Phoneme blending (PhoBl). The instruction was very similar as for the syllable blending task except that two phonemes had to be blended to form a word. For example, the child was asked to blend the initial sound/phoneme of “chapéu/∫/ with the last sound/phoneme of “mesa” /a/ and then point at the corresponding picture “chá.” The distractors for this trial were “sol,” “pente,” “girafa,” “oca,” and “ovo” (tea, sun, comb, giraffe, teepee, egg). “Chá,” “ovo,” and “oca” were target drawings for the three successive trials using the same set of six drawings.

Visual processing

Three different visual tasks were administered, two were taken from the test of visual perception skills (TVPS; Martin, 2006); the third one was the whole letter report task typically used to assess VA span abilities (Bosse et al., 2007).

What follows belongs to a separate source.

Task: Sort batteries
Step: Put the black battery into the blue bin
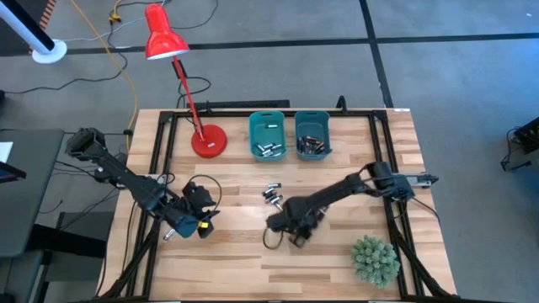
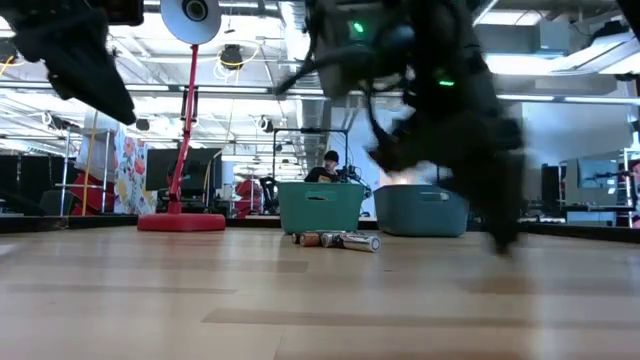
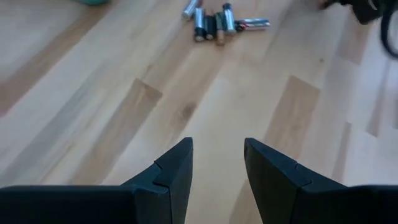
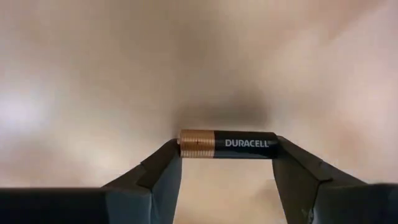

The two subtests of visual closure (VC) and visual form constancy (VFC) of the TVPS (Martin, 2006) utilize black and white designs as stimuli and a forced choice paradigm. Each subtest starts with two training trials (not scored and with feedback) that are followed by 16 experimental items arranged in order of difficulty. The children can answer either verbally or by pointing at the target drawing. For each trial, a maximum of 20 s was provided for the response. Maximum score for each test is 16. Raw scores were recorded at the end of each subtest. The tests were applied individually, in a quiet room (without auditory or visual distraction).

Visual form constancy subtest (VFC). A visual shape (the target) was presented at the top of a card. The child was asked to retrieve the top shape among five alternatives. The alternatives were either similar to the top shape while differing in size or orientation or were complex configurations, one of which included the target after transformation (rotation or size change). There was 1 practice trial and there were 16 test trials for a maximal score of 16. Each participant progressed on the subtest until he or she failed four out of five consecutive items.

Visual closure subtest (VC). The black outline drawing of a complex geometrical shape was presented at the top of the sheet and the participant was asked to match it with one out of four fragmented shapes displayed below. The fragmented visual shapes of the distractors included similar features as the target but the orientation, the size or the position of some features had been changed. The target was a fragmented shape derived from the outline drawing. There was one training trial followed by 16 test trials.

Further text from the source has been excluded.